# New Mare!!!!



## Ellen (Sep 10, 2009)

I have to admit, I posted they day I bought her, but my computer skills got the better of me. I posted in the youth corral!!!! LOL!

However I wanted to send Ronaele Carpenter of Alpha Farms a special THANK YOU! She allowed me to purchase Wauk A Way Barbie, a 2002 Classic mare in foal to Ronaele's beautiful Sr. Stallion, Buckeye WCF Classic Magic. We love Barbie, and we are very excited to see her foal.

We have also purchased, Alpha Farms Magic Lady in Red from Ronaele and she has started off with a bang! I love both mares and can not wait for next show season!





Thank you, Ronaele!!!!!!


----------



## Keri (Sep 10, 2009)

Congrats!!!!





And where are the pics?? Can't post something like that without pics for us to drool over!!!


----------



## rcfarm (Sep 10, 2009)

Pictures please


----------



## Ellen (Sep 10, 2009)

ok, I am a newbie! I don't know how to post a picture, or I would have already flooded all of you with pictures of my babies..... How do I get them down to size?


----------



## Keri (Sep 10, 2009)

The easiest way is to sign up for a free account on photobucket (http://www.photobucket.com). You can then download your photos, crop and resize them. Then to put them on this forum, you just have to copy and paste the IMG code from the photobucket pic (a list of codes show up when you hover over the picture). I think there may be instructions on how to do it somwhere on this board.


----------



## OhHorsePee (Sep 10, 2009)

Congrats Ellen. I have always liked both mares. They are beautiful!


----------



## Filipowicz Farm (Sep 10, 2009)

Congratulations looking forward to seeing pictures.


----------



## Leeana (Sep 12, 2009)

Hello, I think we met at Urbana





Congratulations on your mare.


----------



## alphahorses (Sep 13, 2009)

Thank you, Ellen.

If you don't mind, I'll post photos for you.

The first is Wauk-A-Way Barbie. The second is Alpha Farm Magics Lady in Red


----------



## kaykay (Sep 13, 2009)

Congrats Ellen!~

You can post from your website. If you need to resize an easy resizer is www.resizepictures.com


----------



## Filipowicz Farm (Sep 13, 2009)

Both are beautiful.


----------



## Ellen (Sep 14, 2009)

Thank you everyone for all your help! Thank you Ronaele for posting the girls.

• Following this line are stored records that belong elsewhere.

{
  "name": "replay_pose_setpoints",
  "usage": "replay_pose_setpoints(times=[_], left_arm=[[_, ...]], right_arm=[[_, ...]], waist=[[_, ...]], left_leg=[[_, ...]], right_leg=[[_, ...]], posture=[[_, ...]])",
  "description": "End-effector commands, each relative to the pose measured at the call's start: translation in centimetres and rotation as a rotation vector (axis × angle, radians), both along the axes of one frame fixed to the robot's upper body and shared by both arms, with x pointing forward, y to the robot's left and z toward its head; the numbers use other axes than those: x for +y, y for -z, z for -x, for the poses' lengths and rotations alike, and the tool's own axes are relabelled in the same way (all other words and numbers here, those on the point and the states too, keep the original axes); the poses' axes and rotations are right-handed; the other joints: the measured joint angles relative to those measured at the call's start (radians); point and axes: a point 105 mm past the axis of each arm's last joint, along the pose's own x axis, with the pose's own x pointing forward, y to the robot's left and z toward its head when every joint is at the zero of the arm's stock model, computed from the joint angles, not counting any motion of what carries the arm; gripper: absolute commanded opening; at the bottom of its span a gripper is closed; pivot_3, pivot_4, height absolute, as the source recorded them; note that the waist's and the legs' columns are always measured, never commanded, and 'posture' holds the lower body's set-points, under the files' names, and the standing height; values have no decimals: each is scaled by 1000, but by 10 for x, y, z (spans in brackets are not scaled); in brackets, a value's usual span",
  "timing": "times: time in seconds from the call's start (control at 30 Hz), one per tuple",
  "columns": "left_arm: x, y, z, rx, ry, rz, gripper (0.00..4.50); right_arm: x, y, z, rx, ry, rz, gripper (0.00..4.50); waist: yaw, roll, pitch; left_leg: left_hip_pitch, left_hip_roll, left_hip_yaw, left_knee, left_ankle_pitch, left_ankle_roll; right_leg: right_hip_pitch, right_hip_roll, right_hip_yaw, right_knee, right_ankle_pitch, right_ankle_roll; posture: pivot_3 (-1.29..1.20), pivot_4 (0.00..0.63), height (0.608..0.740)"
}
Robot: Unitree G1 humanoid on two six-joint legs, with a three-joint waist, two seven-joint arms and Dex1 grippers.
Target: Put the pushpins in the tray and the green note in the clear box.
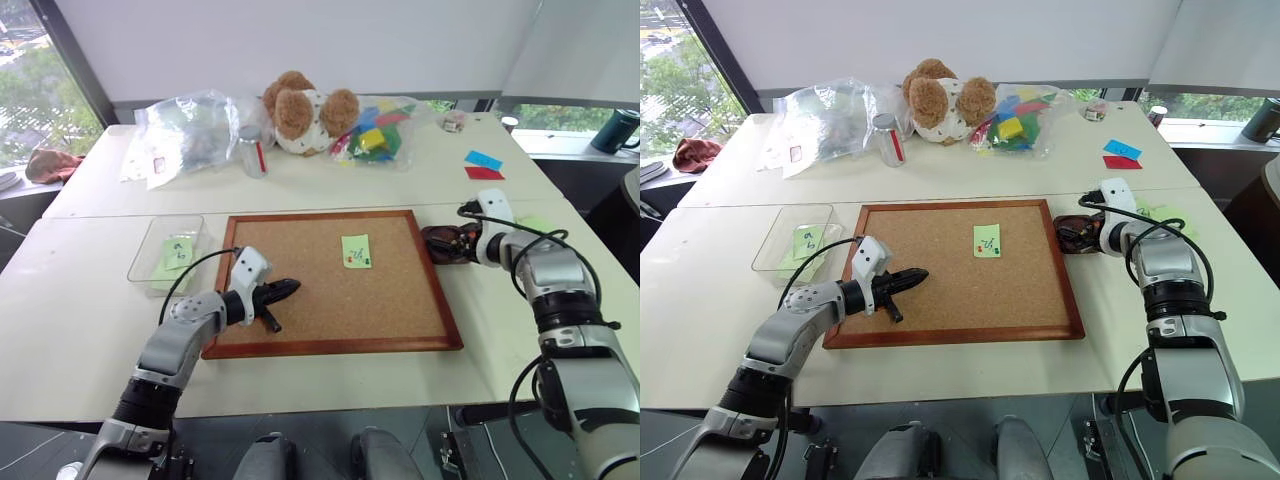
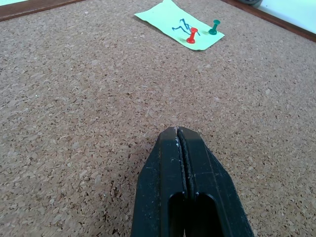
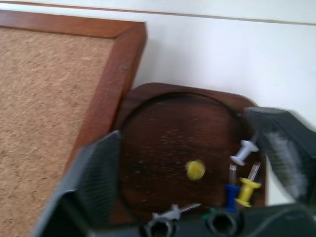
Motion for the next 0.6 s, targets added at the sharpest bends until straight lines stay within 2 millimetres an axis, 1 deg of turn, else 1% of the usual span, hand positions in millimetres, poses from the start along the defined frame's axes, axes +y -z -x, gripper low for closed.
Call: replay_pose_setpoints(times=[0.03,0.2,0.27,0.33,0.4,0.47,0.6], left_arm=[[4,23,5,80,-13,-39,0],[3,23,5,81,-12,-38,0],[3,23,5,81,-12,-38,0],[4,23,5,81,-12,-38,0],[4,23,5,81,-13,-38,0],[4,23,5,81,-13,-39,0],[4,22,4,80,-16,-40,0]], right_arm=[[2,-29,-2,-84,-19,-7,4475],[14,-51,2,-133,-73,-8,4475],[25,-58,5,-146,-116,-9,4475],[41,-62,8,-153,-182,-16,4475],[56,-62,11,-150,-233,-24,4475],[72,-57,14,-143,-279,-29,4475],[103,-37,27,-106,-383,-37,4475]], waist=[[0,0,0],[1,0,0],[1,0,0],[1,0,0],[1,0,0],[1,0,0],[1,0,0]], left_leg=[[0,0,0,0,0,0],[0,0,0,0,0,0],[0,0,0,0,0,0],[0,0,0,0,0,0],[0,0,0,0,0,0],[0,0,0,0,0,0],[0,0,0,0,0,0]], right_leg=[[0,0,0,0,0,0],[0,0,0,0,0,0],[0,0,0,0,0,0],[0,0,0,0,0,0],[0,0,0,0,0,0],[0,0,0,0,0,0],[0,0,0,0,0,0]], posture=[[0,150,740],[0,150,740],[0,150,740],[0,150,740],[0,150,740],[0,150,740],[0,150,740]])
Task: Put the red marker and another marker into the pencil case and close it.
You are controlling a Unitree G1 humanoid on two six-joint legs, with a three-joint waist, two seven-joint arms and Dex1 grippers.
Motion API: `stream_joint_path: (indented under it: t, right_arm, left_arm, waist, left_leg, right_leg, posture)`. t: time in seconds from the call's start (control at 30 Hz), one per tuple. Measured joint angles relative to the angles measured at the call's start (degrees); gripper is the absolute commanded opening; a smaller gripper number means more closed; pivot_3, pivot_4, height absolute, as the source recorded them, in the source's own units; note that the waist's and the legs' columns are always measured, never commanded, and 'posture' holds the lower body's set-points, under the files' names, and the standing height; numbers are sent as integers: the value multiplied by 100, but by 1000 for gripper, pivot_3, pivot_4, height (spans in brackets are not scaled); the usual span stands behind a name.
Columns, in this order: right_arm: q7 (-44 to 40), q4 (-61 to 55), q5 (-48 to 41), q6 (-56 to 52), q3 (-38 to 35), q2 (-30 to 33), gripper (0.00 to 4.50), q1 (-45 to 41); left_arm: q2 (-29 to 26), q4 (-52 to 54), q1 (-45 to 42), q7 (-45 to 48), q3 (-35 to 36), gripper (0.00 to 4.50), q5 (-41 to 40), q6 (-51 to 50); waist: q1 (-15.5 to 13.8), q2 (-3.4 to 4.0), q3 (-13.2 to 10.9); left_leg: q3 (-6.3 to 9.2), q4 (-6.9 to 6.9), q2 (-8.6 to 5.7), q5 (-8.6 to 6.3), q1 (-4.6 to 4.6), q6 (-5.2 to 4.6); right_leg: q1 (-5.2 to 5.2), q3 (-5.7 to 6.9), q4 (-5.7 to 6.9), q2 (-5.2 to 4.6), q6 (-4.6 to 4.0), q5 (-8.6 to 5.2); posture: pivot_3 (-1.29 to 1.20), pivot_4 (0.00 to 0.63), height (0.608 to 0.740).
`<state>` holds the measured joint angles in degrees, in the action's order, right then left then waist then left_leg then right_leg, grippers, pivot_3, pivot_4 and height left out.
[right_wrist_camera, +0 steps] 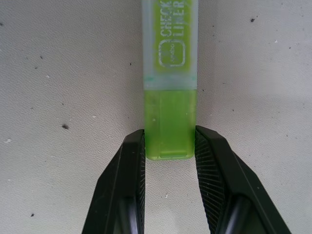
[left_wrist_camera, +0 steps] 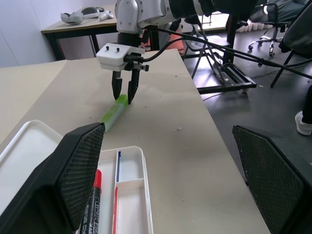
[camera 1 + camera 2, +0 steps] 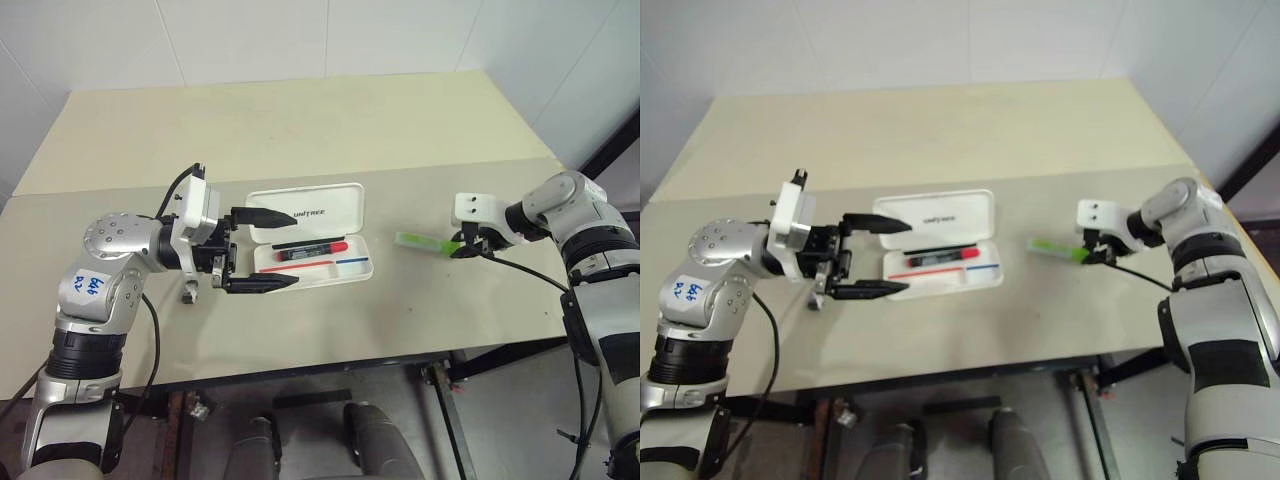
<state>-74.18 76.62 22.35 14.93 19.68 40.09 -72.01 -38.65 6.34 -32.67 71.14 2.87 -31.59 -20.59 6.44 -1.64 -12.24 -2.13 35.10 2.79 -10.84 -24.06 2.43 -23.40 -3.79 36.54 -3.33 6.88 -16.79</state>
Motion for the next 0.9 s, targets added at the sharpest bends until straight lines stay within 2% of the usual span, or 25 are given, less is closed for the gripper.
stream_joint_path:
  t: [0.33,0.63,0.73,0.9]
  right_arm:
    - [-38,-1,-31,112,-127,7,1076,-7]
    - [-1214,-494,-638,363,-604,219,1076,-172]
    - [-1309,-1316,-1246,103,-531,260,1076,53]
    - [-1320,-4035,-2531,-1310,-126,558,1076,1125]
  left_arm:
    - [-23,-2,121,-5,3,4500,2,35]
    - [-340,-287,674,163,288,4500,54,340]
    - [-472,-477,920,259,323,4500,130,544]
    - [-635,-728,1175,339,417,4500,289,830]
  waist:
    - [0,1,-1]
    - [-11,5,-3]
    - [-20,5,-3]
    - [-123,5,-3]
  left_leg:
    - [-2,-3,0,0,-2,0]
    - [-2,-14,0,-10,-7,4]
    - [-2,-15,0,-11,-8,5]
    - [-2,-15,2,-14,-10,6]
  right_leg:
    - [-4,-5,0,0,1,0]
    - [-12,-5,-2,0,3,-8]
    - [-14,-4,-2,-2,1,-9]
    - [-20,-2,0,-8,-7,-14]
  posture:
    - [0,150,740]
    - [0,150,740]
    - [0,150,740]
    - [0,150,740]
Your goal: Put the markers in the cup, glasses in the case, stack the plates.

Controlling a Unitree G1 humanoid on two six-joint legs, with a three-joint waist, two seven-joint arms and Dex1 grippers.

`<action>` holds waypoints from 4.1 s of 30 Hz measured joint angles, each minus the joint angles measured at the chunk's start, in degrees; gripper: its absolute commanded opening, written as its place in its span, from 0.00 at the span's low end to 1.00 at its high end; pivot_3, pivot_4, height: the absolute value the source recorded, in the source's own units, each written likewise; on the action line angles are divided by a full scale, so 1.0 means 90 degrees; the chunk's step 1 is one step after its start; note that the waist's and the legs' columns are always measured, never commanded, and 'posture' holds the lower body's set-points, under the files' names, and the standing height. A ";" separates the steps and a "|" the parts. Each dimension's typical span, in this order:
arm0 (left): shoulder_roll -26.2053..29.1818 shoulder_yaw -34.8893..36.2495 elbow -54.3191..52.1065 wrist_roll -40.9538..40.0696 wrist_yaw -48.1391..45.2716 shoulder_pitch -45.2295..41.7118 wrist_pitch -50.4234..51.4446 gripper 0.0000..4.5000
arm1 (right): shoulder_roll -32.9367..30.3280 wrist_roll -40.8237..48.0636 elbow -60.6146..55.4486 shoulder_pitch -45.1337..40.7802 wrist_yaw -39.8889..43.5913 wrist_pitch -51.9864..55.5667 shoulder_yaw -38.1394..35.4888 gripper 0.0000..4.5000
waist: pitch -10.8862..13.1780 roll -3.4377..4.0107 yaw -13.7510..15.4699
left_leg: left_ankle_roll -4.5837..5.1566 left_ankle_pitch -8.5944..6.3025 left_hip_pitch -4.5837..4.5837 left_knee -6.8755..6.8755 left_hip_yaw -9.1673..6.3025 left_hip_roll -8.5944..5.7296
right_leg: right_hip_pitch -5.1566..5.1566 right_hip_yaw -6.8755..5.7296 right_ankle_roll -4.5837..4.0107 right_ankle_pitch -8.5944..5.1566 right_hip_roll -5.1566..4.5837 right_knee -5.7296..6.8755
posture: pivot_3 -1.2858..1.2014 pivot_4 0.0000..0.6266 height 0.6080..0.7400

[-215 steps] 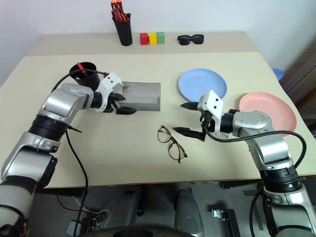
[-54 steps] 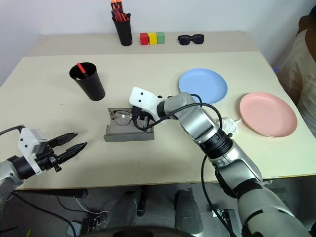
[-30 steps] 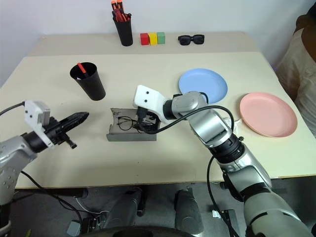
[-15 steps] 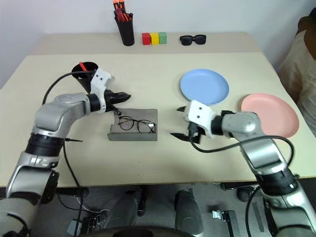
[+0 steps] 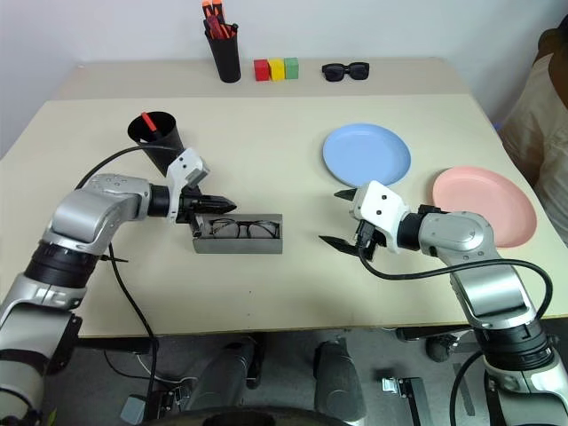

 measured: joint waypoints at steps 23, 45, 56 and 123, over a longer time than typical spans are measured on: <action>-0.0127 0.1848 -0.2568 -0.0651 0.0494 0.2903 -0.1809 0.00 | 0.0594 -0.2957 0.5236 -0.2566 -0.1919 -0.2037 0.1781 0.47 | 0.0001 0.0005 -0.0031 | -0.0001 0.0002 0.0009 -0.0003 0.0011 -0.0006 | 0.0002 0.0004 0.0010 0.0007 0.0002 0.0004 | 0.52 0.24 1.00; -0.1506 -0.0080 -0.2975 -0.0912 0.0605 0.2090 -0.1808 0.00 | -0.2179 -0.1942 0.1832 0.0948 -0.0359 -0.0793 -0.1672 0.01 | 0.0000 0.0031 0.0125 | 0.0010 -0.0003 0.0008 0.0010 0.0046 -0.0006 | 0.0019 0.0006 0.0001 -0.0006 -0.0005 -0.0005 | 0.52 0.24 1.00; -0.1688 -0.0403 -0.2160 -0.0589 0.0204 0.1799 -0.2361 0.00 | -0.2022 -0.1646 0.1081 0.2031 -0.0470 -0.0167 -0.2358 0.86 | -0.0017 0.0062 0.0013 | 0.0011 -0.0003 0.0010 0.0014 0.0048 0.0000 | 0.0018 0.0012 0.0003 -0.0009 -0.0007 -0.0004 | 0.52 0.24 1.00; -0.0958 0.4044 -0.3444 -0.0818 0.2709 0.5376 -0.1931 0.00 | -0.0219 0.0885 0.2381 -0.0505 0.0072 -0.0039 -0.1030 0.75 | -0.0023 0.0072 0.0027 | 0.0016 -0.0014 0.0007 0.0018 0.0019 -0.0007 | 0.0021 0.0012 0.0006 -0.0015 -0.0019 -0.0015 | 0.52 0.24 1.00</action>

I am working on figuring it out. Slow goes it I guess!


----------



## midnight star stables (Sep 18, 2009)

Congrats



I really liked Barbie, and if there was more of a market for ASPC only horses up here, I'd have been interested her myself - Awesome mare






Congrats on your beautiful girls!


----------



## hairicane (Oct 7, 2009)

Congrats! Both are lovely.


----------



## ctinsley (Oct 8, 2009)

Congratulations on your mares. We own barbie's son Buckeye WCF Classical Fireworks HOF, who we had hardshipped into AMHR this year.


----------



## minih (Oct 8, 2009)

Congratulations, they are both really nice!!!!


----------



## Coventry Lane Farm (Oct 8, 2009)

VERY Nice girl you have there ..Congrats well deserved, Alpha Farms really ....have nice ponies and very colorful... we finally met them this summer at the Urbana show, great folks





Scott really likes showing our classics and moderns now, he is addicted just as bad as the miniatures.


----------